Ora può finalmente dedicarsi alla sua attività secondaria, alla sua vita parallela, alla faccia oscura della sua medaglia.
Lui spia le persone.
A lui piace invadere la sfera privata delle vite altrui.
Lo eccita, lo fa star bene, riempie i vuoti di una vita squallida condotta a cercare di proteggere l’incolumità di uomini e donne di cui a lui fondamentalmente non gliene importa nulla.
Avvia il computer. Guarda con orgoglio il lavoro fatto sinora.
Ha un database con oltre mille profili di persone che abitano a Torino di cui lui conosce tutto. Sa dove vivono, sa cosa fanno, sa chi frequentano, sa come si comportano. Il suo è un lavoro da vero professionista. Per ogni profilo ha un dossier composto da fotografie, riprese con la videocamera, intercettazioni ambientali. Un lavoro accurato e preciso.

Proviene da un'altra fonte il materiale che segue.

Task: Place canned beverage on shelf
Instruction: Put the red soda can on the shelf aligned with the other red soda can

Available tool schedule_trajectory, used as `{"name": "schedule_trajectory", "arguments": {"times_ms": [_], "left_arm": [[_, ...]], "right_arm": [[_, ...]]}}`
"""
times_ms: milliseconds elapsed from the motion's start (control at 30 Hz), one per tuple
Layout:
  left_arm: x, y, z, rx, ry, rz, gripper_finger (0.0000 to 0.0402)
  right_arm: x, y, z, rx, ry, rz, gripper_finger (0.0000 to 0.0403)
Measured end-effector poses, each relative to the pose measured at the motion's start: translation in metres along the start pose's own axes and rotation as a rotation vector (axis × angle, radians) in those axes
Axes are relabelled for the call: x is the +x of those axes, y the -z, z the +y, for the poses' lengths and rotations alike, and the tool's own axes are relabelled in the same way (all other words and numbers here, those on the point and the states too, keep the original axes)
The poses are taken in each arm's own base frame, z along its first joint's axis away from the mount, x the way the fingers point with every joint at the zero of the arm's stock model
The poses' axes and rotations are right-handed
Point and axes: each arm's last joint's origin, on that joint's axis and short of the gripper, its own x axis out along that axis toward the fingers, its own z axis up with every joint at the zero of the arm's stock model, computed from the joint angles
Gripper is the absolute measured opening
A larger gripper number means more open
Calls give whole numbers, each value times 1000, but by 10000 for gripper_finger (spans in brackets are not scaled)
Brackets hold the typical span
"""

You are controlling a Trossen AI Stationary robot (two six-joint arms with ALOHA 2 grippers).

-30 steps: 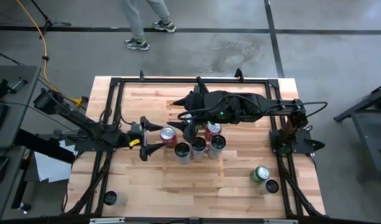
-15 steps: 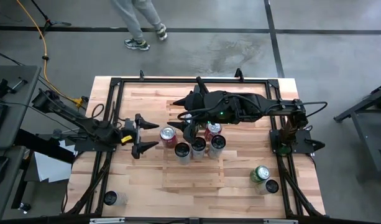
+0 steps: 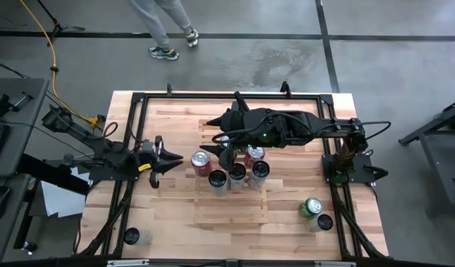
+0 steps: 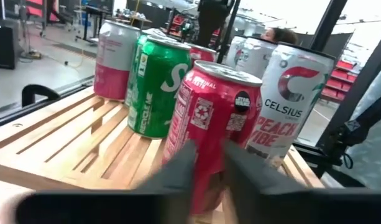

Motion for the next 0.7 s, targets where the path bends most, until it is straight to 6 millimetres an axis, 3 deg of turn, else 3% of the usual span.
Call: {"name": "schedule_trajectory", "arguments": {"times_ms": [67,200,700], "left_arm": [[2,1,0,-22,6,8,18],[6,2,-3,-22,23,33,5],[34,8,-19,49,-68,124,0]], "right_arm": [[0,0,0,0,0,0,330],[0,0,0,0,0,0,330],[0,0,0,0,0,0,330]]}}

Nulla è affidato al caso se non la scelta delle sue creature.
È proprio ora è venuto il momento di estrarre a sorte la prossima vita da setacciare.
Lancia sul computer il software che ha in memoria tutta la popolazione della città al di sopra dei 35 anni.

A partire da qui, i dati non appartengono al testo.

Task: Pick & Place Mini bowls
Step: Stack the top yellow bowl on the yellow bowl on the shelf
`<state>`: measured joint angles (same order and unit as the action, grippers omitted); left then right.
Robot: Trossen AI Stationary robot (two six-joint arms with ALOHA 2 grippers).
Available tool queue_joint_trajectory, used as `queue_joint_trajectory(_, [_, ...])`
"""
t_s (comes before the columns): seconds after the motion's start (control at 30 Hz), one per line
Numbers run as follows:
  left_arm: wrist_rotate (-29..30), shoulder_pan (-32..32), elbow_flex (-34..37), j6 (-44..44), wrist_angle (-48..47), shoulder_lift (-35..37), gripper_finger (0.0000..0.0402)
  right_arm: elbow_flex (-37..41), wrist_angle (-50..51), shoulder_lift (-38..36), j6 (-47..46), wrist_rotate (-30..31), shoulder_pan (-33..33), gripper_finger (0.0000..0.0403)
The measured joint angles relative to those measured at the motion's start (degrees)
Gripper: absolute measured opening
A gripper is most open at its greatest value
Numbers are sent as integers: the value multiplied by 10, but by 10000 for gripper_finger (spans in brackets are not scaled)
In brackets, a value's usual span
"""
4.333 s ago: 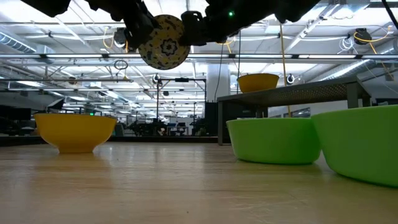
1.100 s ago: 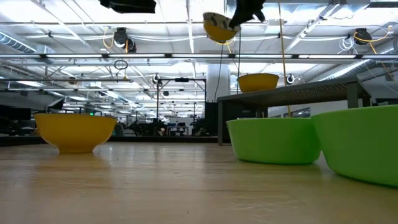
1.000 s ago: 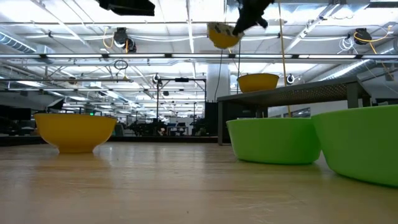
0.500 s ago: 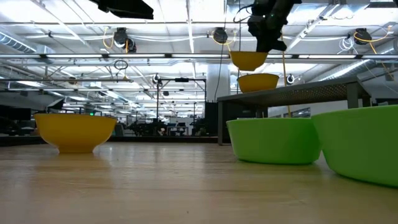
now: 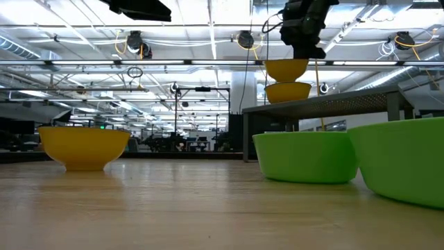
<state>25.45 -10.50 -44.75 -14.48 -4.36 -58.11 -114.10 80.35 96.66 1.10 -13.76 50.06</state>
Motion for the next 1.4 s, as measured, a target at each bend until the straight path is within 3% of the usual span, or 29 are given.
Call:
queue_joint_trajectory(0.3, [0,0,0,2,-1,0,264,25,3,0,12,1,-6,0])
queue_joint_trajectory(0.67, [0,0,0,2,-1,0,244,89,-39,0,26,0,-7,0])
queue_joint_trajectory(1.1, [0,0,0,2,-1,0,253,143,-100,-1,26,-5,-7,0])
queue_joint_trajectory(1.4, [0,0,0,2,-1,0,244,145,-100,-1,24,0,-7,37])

Dopo alcuni secondi appare sul desktop la risposta.
La sua prossima creatura è una donna che abita in viale Thovez.
2.Torino, 10 settembre 2007 – ore 9.15
Reparto di Cardiologia dell’Ospedale Molinette di Torino. La dottoressa Barbara Mori sta visitando una signora di cinquantacinque anni. L’elettrocardiogramma non evidenzia nel suo tracciato nessuna anomalia. La misurazione della pressione però non è confortante. La pressione sistolica supera il valore di 200, mentre quella diastolica di 120. La frequenza cardiaca supera i 100 battiti al minuto. L’espressione della dottoressa è volutamente preoccupata. Vuole far capire alla paziente che non deve assolutamente sottovalutare il suo quadro clinico.

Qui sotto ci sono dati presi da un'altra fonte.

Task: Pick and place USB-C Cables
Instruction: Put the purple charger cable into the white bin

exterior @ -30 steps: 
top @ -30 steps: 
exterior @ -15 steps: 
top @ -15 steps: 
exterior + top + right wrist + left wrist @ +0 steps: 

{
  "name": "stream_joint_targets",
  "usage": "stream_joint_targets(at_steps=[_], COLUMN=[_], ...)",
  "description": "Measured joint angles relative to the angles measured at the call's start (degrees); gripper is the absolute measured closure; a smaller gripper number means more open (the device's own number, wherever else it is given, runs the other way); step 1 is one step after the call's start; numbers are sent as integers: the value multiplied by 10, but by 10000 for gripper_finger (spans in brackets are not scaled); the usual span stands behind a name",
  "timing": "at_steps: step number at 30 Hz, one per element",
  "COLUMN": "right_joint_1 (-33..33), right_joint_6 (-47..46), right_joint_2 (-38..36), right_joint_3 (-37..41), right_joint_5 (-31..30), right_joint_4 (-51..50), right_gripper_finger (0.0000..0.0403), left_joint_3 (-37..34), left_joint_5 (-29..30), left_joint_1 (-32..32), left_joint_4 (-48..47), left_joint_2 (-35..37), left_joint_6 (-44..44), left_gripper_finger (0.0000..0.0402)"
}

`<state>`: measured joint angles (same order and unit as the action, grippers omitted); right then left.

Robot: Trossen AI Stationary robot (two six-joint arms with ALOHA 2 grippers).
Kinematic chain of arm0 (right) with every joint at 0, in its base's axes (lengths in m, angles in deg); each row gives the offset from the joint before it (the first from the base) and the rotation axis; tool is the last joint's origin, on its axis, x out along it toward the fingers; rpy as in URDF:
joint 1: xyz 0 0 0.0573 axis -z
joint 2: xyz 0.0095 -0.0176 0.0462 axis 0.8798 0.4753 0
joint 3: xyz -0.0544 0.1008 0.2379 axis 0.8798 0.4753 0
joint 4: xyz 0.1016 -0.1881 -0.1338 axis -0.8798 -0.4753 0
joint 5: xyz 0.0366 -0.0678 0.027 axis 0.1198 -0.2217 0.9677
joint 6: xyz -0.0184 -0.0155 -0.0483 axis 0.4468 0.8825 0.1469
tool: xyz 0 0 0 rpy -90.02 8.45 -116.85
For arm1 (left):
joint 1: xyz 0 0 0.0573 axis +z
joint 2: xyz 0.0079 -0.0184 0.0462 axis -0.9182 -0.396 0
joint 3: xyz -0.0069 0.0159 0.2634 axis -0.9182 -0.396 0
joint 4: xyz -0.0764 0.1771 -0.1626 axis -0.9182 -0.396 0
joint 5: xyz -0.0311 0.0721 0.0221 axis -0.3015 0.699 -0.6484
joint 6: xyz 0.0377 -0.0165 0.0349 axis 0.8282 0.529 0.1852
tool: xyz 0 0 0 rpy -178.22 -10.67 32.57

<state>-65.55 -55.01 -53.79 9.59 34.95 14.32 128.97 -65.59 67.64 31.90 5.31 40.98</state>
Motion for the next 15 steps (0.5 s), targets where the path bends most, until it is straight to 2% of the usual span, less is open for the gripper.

«È necessario, signora» sentenzia Barbara, «che lei incominci subito ad assumere un antipertensivo e un betabloccante. Dobbiamo assolutamente riportare i valori pressori nella normalità. Le prescrivo una pastiglia di ramipril da 5 mg da prendere la mattina e una pillola di atenololo da 50 mg da dividere in due e da assumere metà alla mattina e metà al pomeriggio. E mi raccomando una bella dieta. Vada almeno una volta alla settimana dal suo medico di base e si faccia controllare la pressione. Noi ci rivediamo tra un mese per una visita di controllo. Se dovesse avere dei problemi, non esiti a contattarmi».
«La ringrazio, dottoressa» risponde la signora impaurita. «Farò tutto quello che lei mi ha prescritto».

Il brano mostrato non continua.